TASK DESCRIPTION: The listing below should be printed again word for word, without any images.

DATA PROVIDED:
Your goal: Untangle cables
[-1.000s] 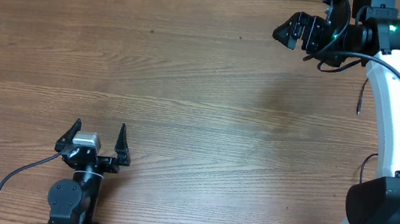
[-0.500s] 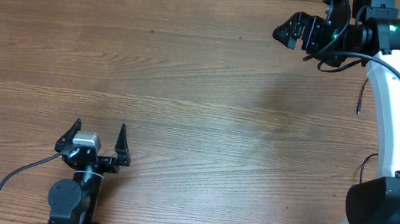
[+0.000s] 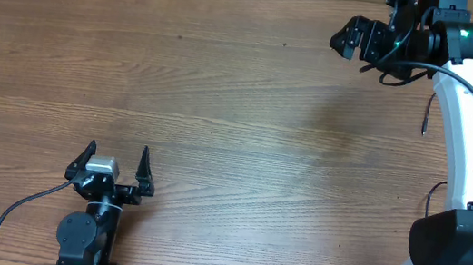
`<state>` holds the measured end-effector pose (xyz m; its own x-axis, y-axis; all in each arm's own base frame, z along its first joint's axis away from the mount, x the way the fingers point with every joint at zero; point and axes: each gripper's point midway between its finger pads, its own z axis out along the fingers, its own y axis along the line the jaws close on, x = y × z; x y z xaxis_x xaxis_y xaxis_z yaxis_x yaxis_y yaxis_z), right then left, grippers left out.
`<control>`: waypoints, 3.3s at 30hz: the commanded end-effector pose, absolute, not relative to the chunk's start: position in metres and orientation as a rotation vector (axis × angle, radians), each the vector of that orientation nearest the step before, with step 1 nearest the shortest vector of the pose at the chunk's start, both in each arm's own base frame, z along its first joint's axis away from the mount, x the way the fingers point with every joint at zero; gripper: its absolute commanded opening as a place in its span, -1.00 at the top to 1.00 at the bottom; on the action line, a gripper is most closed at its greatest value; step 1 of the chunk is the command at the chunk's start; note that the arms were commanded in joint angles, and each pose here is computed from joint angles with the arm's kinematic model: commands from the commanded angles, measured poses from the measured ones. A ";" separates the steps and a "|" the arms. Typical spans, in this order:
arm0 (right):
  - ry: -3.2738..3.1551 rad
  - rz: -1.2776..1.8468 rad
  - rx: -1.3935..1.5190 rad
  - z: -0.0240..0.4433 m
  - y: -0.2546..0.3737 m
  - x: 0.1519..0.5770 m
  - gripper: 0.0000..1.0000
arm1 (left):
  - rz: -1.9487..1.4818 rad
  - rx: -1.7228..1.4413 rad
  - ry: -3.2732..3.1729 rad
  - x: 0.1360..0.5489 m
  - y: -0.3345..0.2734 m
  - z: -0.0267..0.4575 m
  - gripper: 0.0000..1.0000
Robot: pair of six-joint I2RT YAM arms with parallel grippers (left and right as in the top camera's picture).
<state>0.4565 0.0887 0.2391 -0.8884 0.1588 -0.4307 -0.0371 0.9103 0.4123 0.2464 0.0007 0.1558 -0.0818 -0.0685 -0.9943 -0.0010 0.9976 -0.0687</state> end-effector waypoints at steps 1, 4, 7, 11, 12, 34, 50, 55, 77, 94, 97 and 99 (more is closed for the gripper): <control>2.527 0.516 0.067 0.262 0.084 0.459 -1.00 | -0.028 -0.045 1.647 0.246 0.004 0.156 -0.99; 2.490 0.515 0.058 0.277 0.084 0.455 -1.00 | -0.028 -0.045 1.647 0.246 0.004 0.156 -0.99; 2.451 0.497 0.056 0.294 0.081 0.449 -1.00 | -0.028 -0.045 1.647 0.246 0.004 0.156 -0.99; 2.346 0.426 0.059 0.323 0.071 0.448 -1.00 | -0.028 -0.045 1.647 0.246 0.004 0.156 -0.99; 2.309 0.425 0.050 0.330 0.071 0.450 -1.00 | -0.028 -0.045 1.647 0.246 0.004 0.156 -0.99; 1.708 0.397 -0.032 0.243 0.059 0.341 -1.00 | -0.028 -0.045 1.647 0.246 0.004 0.156 -0.99; 1.569 0.331 0.017 0.181 0.040 0.264 -1.00 | -0.028 -0.045 1.647 0.246 0.004 0.156 -0.99; 1.663 0.325 0.034 0.158 0.038 0.257 -1.00 | -0.028 -0.045 1.647 0.246 0.004 0.156 -0.99; 1.597 0.297 0.049 0.171 0.032 0.244 -1.00 | -0.028 -0.045 1.647 0.246 0.004 0.156 -0.99; 1.595 0.256 0.090 0.170 0.023 0.245 -1.00 | -0.028 -0.045 1.647 0.246 0.004 0.156 -0.99; 1.595 0.256 0.090 0.170 0.023 0.245 -1.00 | -0.028 -0.045 1.647 0.246 0.004 0.156 -0.99; 1.595 0.256 0.090 0.170 0.023 0.245 -1.00 | -0.028 -0.045 1.647 0.246 0.004 0.156 -1.00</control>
<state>0.2451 0.0255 0.1727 -0.0493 0.2209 -0.9740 -0.1138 0.9676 0.2252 0.2463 0.0007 0.1564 -0.0796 -0.0685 -0.9945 -0.0008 0.9976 -0.0686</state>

REPLY:
Your goal: Untangle cables
[-1.000s] 
[-0.500s] 
[+0.000s] 
`<state>` holds the measured end-effector pose (xyz m; its own x-axis, y-axis; all in each arm's own base frame, z along its first joint's axis away from the mount, x the way the fingers point with every joint at zero; point and axes: each gripper's point midway between its finger pads, its own z axis out along the fingers, its own y axis along the line the jaws close on, x = y × z; x y z xaxis_x xaxis_y xaxis_z yaxis_x yaxis_y yaxis_z), right then left, grippers left out.
`<control>`: waypoints, 3.3s at 30hz: the commanded end-effector pose, absolute, not relative to the chunk's start: position in metres and orientation as a rotation vector (axis × angle, radians), each the vector of that orientation nearest the step before, with step 1 nearest the shortest vector of the pose at the chunk's start, both in each arm's own base frame, z along its first joint's axis away from the mount, x the way the fingers point with every joint at zero; gripper: its absolute commanded opening as a place in its span, -1.00 at the top to 1.00 at the bottom; on the action line, a gripper is most closed at its greatest value; step 1 of the chunk is the command at the chunk's start; note that the arms were commanded in joint angles, and each pose here is computed from joint angles with the arm's kinematic model: commands from the commanded angles, measured poses from the measured ones. A ";" separates the steps and a "|" the arms. Typical spans, in this order:
arm0 (right):
  - ry: -3.2738..3.1551 rad
  - rz: -1.2776..1.8468 rad
  - rx: -1.3935..1.5190 rad
  - z: -0.0240..0.4433 m
  - y: -0.2546..0.3737 m
  - x: 0.1519..0.5770 m
  - gripper: 0.0000..1.0000
arm1 (left):
  - rz: -1.9487..1.4818 rad
  - rx: -1.7228..1.4413 rad
  - ry: -3.2732..3.1729 rad
  - x: 0.1360..0.5489 m
  - y: -0.3345..0.2734 m
  - z: -0.0267..0.4575 m
  - gripper: 0.0000..1.0000
Robot: pair of six-joint I2RT YAM arms with parallel grippers (left and right as in the top camera's picture).
<state>0.4565 0.0887 0.2391 -0.8884 0.1588 -0.4307 -0.0371 0.9103 0.4123 0.2464 0.0007 0.1558 -0.0818 -0.0685 -0.9943 -0.0010 0.9976 -0.0687</state> end-effector waypoints at steps 1, 4, 7, 11, 12, 34, 50, 55, 77, 94, 97 and 99 (more is closed for the gripper): <control>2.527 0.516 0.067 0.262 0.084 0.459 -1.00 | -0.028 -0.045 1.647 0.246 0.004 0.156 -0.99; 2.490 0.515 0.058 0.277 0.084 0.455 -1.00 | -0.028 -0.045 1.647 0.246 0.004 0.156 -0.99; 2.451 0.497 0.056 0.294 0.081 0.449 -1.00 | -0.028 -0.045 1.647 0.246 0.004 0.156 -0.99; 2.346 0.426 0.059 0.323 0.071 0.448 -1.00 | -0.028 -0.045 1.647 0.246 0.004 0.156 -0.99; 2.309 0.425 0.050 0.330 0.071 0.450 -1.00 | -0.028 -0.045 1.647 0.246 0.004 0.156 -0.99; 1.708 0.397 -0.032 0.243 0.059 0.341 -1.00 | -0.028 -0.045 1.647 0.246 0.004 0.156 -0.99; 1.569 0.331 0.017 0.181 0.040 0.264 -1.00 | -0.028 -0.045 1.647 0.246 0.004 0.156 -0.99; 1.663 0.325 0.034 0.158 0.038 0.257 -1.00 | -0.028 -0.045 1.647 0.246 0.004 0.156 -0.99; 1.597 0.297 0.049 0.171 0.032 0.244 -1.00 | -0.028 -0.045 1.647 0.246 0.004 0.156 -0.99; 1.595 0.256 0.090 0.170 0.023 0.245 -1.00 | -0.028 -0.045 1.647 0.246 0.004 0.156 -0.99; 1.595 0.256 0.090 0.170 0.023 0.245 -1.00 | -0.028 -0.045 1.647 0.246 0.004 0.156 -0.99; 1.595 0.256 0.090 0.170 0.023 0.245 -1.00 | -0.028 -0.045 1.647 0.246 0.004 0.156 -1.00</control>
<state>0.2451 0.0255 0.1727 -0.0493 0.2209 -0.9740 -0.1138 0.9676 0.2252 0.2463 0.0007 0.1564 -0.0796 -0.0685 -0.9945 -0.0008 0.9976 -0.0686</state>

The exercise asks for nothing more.